Essentially, the home of the near-future will simply skip any costly AC wiring or proprietary control systems dedicated to lighting:  Lighting will fundamentally be an Ethernet system, with one cheap, commodity wiring infrastructure handling power, control and media content.  Software will be the control system, supplementing highly intelligent individual devices.

The benefits of such a “dream team” system would be numerous:

Fixture Size/Cost

The cost of the fixtures would be greatly reduced, with no need for AC/DC conversion at the fixture.  The physical size of the fixtures, often critical for high-end residential installs, would also be greatly reduced, with the twin impact of reduced driver size and no need for a cumbersome wiring compartment.

Commodity Infrastructure

There would be no centralized, expensive and proprietary control “box”; control scripts, system statistics, media content, or any other data lives out on the cloud.  Standard, readily available POE rack gear is all that is needed (and Ethernet switches are already in most high-end homes already).

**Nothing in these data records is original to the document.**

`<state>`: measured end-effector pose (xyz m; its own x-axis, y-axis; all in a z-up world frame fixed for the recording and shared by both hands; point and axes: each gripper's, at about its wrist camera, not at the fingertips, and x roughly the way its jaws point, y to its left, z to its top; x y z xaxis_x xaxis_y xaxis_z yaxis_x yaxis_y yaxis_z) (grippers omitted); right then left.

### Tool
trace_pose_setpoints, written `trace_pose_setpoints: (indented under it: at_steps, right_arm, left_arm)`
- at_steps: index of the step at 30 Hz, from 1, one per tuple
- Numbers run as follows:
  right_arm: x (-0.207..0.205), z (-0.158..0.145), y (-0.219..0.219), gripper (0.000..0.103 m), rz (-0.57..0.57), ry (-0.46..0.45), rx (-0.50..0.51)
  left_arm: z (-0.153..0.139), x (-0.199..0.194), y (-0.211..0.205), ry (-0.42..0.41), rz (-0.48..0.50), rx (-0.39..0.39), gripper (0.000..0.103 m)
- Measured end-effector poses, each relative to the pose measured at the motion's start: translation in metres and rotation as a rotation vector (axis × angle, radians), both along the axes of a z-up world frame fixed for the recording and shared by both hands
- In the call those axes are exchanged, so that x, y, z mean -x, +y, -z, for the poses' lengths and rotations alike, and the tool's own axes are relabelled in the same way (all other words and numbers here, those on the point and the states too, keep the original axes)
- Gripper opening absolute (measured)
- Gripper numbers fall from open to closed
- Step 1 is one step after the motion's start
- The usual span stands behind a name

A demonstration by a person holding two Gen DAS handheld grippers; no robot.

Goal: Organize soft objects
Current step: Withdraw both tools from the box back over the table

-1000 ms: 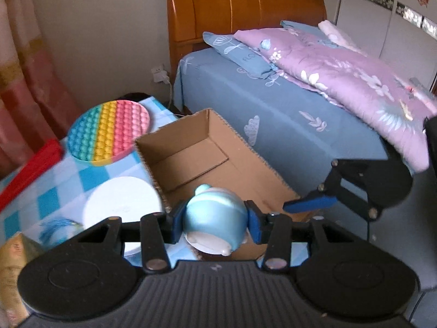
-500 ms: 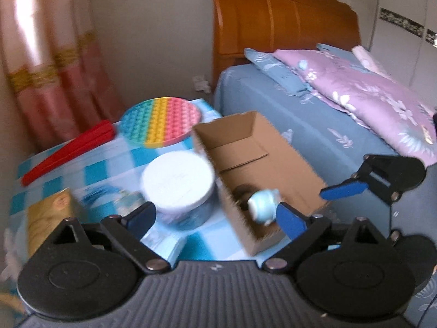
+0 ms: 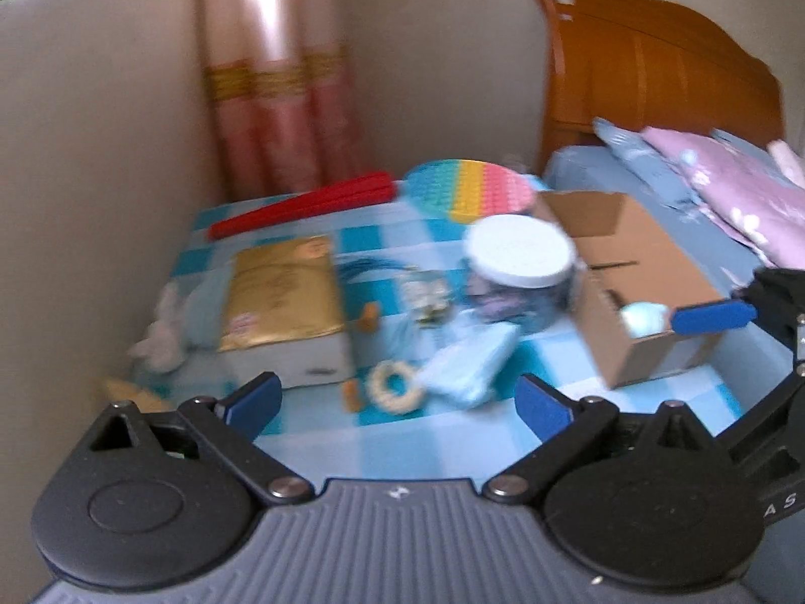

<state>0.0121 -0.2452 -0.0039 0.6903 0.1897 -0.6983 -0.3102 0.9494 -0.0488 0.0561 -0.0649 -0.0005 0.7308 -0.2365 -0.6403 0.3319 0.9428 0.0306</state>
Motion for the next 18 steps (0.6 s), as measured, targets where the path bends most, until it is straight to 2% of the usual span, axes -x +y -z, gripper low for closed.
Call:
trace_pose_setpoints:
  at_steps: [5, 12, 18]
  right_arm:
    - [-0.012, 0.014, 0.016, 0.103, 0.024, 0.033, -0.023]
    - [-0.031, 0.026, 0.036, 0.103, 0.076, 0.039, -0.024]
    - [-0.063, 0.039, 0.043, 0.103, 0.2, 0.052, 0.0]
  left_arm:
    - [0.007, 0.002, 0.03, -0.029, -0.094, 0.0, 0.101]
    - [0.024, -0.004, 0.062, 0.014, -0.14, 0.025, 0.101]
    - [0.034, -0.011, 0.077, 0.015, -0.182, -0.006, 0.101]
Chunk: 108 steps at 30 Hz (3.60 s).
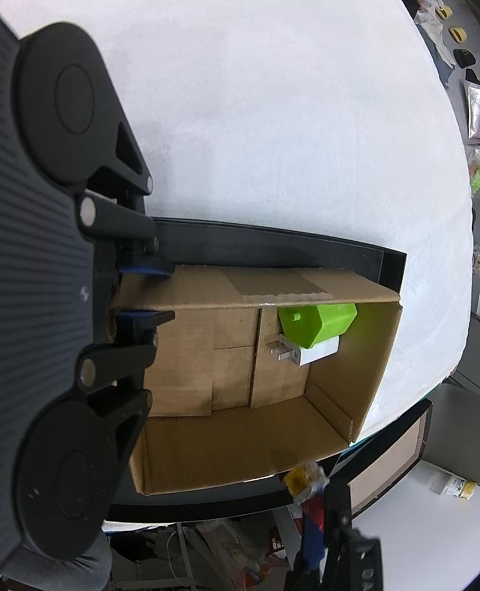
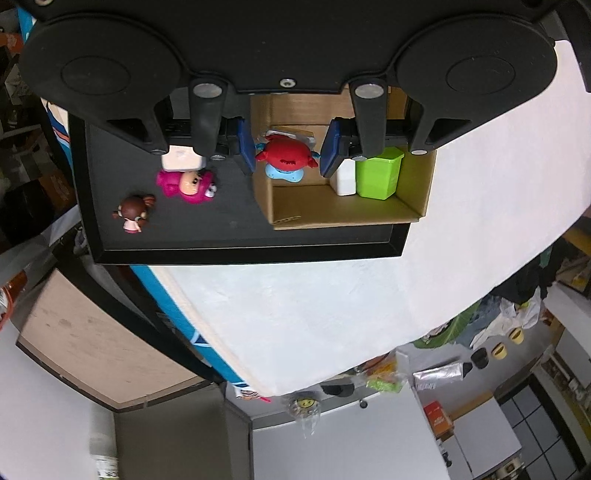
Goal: Organize rigid objects
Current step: 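Close the right gripper on the blue mug figure and lift it, then carry the blue mug figure into the box and open the right gripper, then move the right gripper down onto the white cube figure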
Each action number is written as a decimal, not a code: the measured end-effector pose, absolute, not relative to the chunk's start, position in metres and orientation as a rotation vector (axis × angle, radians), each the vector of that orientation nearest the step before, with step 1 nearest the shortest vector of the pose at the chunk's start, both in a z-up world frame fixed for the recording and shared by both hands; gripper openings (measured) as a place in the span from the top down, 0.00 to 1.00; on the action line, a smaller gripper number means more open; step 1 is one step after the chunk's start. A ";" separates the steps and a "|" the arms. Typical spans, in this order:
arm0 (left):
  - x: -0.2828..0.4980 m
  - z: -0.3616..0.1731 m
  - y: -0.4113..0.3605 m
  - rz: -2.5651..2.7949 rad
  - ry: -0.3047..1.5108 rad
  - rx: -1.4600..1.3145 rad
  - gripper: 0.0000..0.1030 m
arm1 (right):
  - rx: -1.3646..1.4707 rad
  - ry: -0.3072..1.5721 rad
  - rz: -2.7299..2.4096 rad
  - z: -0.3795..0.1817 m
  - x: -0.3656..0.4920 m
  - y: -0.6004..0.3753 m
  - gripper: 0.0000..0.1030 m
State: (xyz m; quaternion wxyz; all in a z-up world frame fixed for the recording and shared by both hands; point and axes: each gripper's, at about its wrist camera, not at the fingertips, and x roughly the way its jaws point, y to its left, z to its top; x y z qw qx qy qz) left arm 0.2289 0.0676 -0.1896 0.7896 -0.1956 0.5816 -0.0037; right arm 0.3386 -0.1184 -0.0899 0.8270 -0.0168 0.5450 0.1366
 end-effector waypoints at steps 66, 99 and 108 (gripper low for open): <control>0.229 -0.187 0.064 0.030 1.260 -0.398 0.84 | 0.152 1.149 0.248 -0.106 0.336 -0.236 0.31; 0.237 -0.192 0.057 0.066 1.281 -0.362 0.85 | 0.148 1.305 0.307 -0.185 0.377 -0.238 0.34; 0.237 -0.191 0.057 0.065 1.282 -0.357 0.85 | 0.116 1.344 0.315 -0.205 0.382 -0.224 0.49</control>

Intelligent Sensing and Control

I love how Nest’s and Redwood Systems’ wall switches both include motion sensing capabilities, almost as hidden features.  With smart software, the system can quickly learn usage patterns to turn out the lights when not needed…and have them already on when they are about to be needed.  And for users that want to tailor the system to their personal preferences, how about NFC tagging?  Since everyone I know carries their mobiles with them freakin’ everywhere, proximity interactions via devices starts to make sense.  Toss your phone on your desk, and the desk lamp is smart enough to fade up…but then fade off only after you left the room.

Death to Commissioning

The install process would be simple: Plug it all into the rack.  Bridge any wireless units.  Start using.  There would be no need for a laborious and expensive commissioning process just to get the damn lights turned on.  I used to love Lutron’s excellent customer service support, until I stopped and thought about it for a moment: What pain in the ass the entire process is…just make it all go away, period.  As for “scene setting” or other more complex scripts, let the customer set these at their own pace, using the familiar interface of their mobile device or computer.  Let good UX designers prevail, not firmware engineers.

Pixels are Free

Ethernet cabling doesn’t care if you are turning on/off an old fashioning light bulb or driving an HD video screen; it’s all just ones and zeros.  When it becomes cheap and painless in terms of the hidden system costs to add sophisticated color control, low-res animation or even pervasive high-res media content, the industry will start to see a next evolution of innovative lighting capabilities actually embraced in residential applications.

Embracing the Future

DC power from ever-cheaper PV solar panels will become prevalent in residential applications.  Funnel all that DC power right into the lights, skipping all the conversion loss.  Heck, even pull some of that CAT6 cable from the POE rack to some DC USB wall ports throughout the house to power the endless array of digital stuff you find everywhere…and throw away all those damn “wall worts”.